勢子の小野田は、日の出を待って森へ入るタイミングを計っていた。赤石のもとには、各持ち場から続々と配置完了の連絡が入る。

空が白み始めると同時に、小野田が一面真っ白になったササ原へ踏み込んだ。ヒグマの通った筋を追って、雪をかぶったクマザサを分けていく。

待ちについた全員が、静寂を保ち、森の囁(ささや)きに耳を澄ませる。瞬きすら憚(はばか)られるような緊張感のもと、周囲を凝視してヒグマの気配を拾おうとしている。

赤石のいる場所は、藪の中に、わずかに低くなった筋のような段差がある。前方からヒグマが来れば、すぐに動きがわかる。

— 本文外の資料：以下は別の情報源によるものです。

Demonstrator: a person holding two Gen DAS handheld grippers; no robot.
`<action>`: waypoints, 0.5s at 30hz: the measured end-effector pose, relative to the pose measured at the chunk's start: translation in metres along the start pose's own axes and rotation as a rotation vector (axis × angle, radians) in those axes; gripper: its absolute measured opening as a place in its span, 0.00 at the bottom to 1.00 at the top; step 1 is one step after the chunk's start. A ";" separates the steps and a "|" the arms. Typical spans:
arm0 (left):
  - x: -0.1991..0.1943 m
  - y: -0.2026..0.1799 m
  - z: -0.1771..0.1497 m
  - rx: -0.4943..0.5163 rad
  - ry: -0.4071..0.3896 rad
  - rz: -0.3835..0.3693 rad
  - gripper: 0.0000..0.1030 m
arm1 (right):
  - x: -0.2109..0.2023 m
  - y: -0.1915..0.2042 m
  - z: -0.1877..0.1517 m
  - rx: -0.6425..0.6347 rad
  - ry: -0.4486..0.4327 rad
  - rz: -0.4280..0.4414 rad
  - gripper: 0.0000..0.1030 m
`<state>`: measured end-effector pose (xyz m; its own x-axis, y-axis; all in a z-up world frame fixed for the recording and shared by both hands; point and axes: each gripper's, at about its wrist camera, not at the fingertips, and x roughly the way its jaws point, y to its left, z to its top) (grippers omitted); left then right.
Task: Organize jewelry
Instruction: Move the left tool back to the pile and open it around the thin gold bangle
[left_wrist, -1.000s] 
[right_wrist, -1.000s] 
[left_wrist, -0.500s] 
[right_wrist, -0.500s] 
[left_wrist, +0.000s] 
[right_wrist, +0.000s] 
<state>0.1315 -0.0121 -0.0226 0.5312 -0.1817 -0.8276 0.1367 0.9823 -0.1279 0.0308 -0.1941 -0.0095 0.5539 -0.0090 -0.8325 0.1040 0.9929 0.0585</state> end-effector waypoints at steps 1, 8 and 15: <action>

各配置の中でも自分が最も有利に撃てる位置を選んだのである。

赤石から見て海側には、スラッグ銃(散弾銃で単発弾“スラッグ弾”を撃てる銃)を持った新人ハンターがいる。その奥にはヒグマを撃った経験の少ないハンター、さらに奥にはベテランハンターが陣取る。

道路を横切ろうとするヒグマを絶対に逃さない「層」をつくるための布陣だった。

300キロの巨体が宙を舞った

「新しく通ったばかりの跡に乗ったぞ」

勢子の小野田から連絡が入る。

「川沿いを上流に向かっている」

続けざまに位置情報が無線に乗る。ヒグマは忠類川を上流へたどっているようだ。しばらく進むと林は途切れ、牧草地になるはずだ。